- [WHAT TO PRODUCE] Somewhere below are a line with "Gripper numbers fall" and a later line with "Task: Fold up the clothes". Output exactly those lines and all lines between them.
= = = = = = =
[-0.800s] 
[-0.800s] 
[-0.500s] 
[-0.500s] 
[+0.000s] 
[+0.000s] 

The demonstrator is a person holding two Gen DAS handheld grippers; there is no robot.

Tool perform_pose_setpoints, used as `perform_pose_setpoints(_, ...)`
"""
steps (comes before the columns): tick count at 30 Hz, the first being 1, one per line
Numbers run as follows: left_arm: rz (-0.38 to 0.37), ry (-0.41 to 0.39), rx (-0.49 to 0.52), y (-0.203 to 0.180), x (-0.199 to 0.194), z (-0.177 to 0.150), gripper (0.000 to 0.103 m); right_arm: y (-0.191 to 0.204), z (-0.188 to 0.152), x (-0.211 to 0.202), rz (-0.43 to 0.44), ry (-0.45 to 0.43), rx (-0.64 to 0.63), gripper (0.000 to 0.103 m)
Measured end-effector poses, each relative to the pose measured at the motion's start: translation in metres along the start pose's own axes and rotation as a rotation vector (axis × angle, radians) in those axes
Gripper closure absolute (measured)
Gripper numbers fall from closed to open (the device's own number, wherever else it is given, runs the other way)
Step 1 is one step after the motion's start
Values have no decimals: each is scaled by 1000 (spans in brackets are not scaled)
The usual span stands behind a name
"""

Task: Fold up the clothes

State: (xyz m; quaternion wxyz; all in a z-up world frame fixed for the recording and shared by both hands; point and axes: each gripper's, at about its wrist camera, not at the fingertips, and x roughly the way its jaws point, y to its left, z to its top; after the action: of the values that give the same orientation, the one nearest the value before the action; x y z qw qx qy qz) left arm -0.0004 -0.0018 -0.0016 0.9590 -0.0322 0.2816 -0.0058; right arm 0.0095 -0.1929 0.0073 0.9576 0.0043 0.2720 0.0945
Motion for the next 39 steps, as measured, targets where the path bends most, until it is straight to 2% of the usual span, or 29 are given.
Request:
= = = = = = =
- [ANSWER TO THE EXERCISE]
Gripper numbers fall from closed to open (the device's own number, wherever else it is given, runs the other way)
Step 1 is one step after the motion's start
Values have no decimals: each is scaled by 1000 (spans in brackets are not scaled)
The usual span stands behind a name
"""

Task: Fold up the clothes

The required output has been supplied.